The system can not know if the job was actually near the completion of
the work it had to do when it would end the job. It is possible that
given a little more CPU time or temporary storage, the job would be able
to run to completion. Because of the difficulty in predicting the upper
CPU or temporary storage limits required by a job, along with the fact
that the job would be ended when these limits were hit, many customers
simply left these values at their default setting.

The above PTF that was recently released changes the behavior so that
jobs are no longer ended when they have exceeded their maximum
processing unit time or their maximum temporary storage limit. Rather,
the jobs will be held. When a job is held by the system due to these
conditions, a message will be sent to the QSYSOPR message queue:

o CPI112D - Job held by the system, CPUTIME limit exceeded
o CPI112E - Job held by the system, MAXTMPSTG limit exceeded

This change allows the system operator to determine whether the jobs
should be ended or if they should be allowed to continue to run to
completion.

If you want the jobs to continue to run, you must change the limit that
was met and then use the Release Job (RLSJOB ) command (you can not
release a job that is above the limit). To allow these values to be
changed, the Change Job command and the Change Job APIs have been
enhanced.

The Change Job (CHGJOB ) command has been enhanced with two new
parameters:

o

Maximum CPU time (CPUTIME): The maximum CPU time parameter specifies the
maximum processing unit time (in milliseconds) that the job can use. If
the maximum time is exceeded, the job is held.

o

Maximum temporary storage (MAXTMPSTG): The maximum temporary storage
parameter specifies the maximum amount of temporary auxiliary storage
(in megabytes) that the job can use. This temporary storage is used for
storage required by the program itself and by implicitly created
internal system objects used to support the job. (It does not include
storage for objects in the QTEMP library.) If the maximum temporary
storage is exceeded, the job is held.

The Change Job (QWTCHGJB) API has been enhanced to support two new keys
on the JOBC0100 and JOBC0200 formats:

o Maximum processing unit time allowed, in milliseconds (1302)
o Maximum temporary storage allowed, in megabytes (1305)

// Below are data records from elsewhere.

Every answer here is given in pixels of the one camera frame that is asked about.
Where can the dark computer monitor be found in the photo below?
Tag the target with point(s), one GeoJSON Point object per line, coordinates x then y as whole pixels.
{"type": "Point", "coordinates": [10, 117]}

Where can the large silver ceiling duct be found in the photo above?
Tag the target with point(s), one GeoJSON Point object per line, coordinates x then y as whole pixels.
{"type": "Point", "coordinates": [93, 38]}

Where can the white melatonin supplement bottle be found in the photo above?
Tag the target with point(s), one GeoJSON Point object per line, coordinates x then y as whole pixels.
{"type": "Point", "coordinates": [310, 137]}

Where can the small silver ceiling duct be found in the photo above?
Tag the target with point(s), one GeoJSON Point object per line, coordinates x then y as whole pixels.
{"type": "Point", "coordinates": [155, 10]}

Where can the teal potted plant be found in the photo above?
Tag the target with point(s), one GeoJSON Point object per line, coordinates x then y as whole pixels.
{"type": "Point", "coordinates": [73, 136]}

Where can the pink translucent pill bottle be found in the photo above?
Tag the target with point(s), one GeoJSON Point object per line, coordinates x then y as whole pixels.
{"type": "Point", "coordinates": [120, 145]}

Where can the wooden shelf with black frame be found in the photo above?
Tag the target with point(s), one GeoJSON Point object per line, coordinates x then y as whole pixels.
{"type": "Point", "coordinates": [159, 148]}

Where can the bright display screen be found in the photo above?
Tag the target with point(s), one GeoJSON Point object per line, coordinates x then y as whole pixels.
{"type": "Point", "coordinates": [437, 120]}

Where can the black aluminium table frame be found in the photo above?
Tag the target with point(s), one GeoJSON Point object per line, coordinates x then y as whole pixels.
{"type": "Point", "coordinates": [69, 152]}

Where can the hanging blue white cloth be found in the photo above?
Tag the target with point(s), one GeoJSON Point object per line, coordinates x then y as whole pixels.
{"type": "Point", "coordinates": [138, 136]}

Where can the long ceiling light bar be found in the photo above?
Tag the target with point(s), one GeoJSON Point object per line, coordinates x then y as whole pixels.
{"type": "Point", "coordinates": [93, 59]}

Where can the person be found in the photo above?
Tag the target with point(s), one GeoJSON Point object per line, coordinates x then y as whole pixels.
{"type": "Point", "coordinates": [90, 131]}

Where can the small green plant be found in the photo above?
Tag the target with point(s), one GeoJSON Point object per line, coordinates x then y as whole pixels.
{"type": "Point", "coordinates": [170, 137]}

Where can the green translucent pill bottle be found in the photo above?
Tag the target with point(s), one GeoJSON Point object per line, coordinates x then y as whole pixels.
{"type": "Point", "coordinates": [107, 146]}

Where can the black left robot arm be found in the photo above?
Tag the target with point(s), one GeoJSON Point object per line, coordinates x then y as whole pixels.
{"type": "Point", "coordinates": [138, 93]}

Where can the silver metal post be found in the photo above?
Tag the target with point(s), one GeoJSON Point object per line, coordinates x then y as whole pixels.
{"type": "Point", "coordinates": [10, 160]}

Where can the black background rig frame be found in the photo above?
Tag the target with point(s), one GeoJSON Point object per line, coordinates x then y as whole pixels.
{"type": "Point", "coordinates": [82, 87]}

This PTF makes it easier to protect your system from the effects of a
run-away job that either consumes more CPU than expected or uses more
temporary storage than expected. By setting these limits larger than
what any job should use, you can protect the system from the potentially
negative affects of a run-away job. Because the job will be held rather
than ended, the limits do not need to be set perfectly. If either limit
is hit, you can increase the limit with the Change Job command or API,
and then release the job to allow it to continue to run. If the new
upper limit is met, the system will once again hold the job.

With the change introduced with this PTF, you should start to move away
from the default *NOMAX values and set appropriate limits. Particularly
with the temporary storage limit, you can prevent a system outage by
setting an upper limit on the class object for the maximum temporary
storage that a job can use (be sure to keep that limit lower than the
amount of storage available on the system). With the new behavior of the
job being held when the limit is hit, you have the capability to assess
and determine the best action for the job.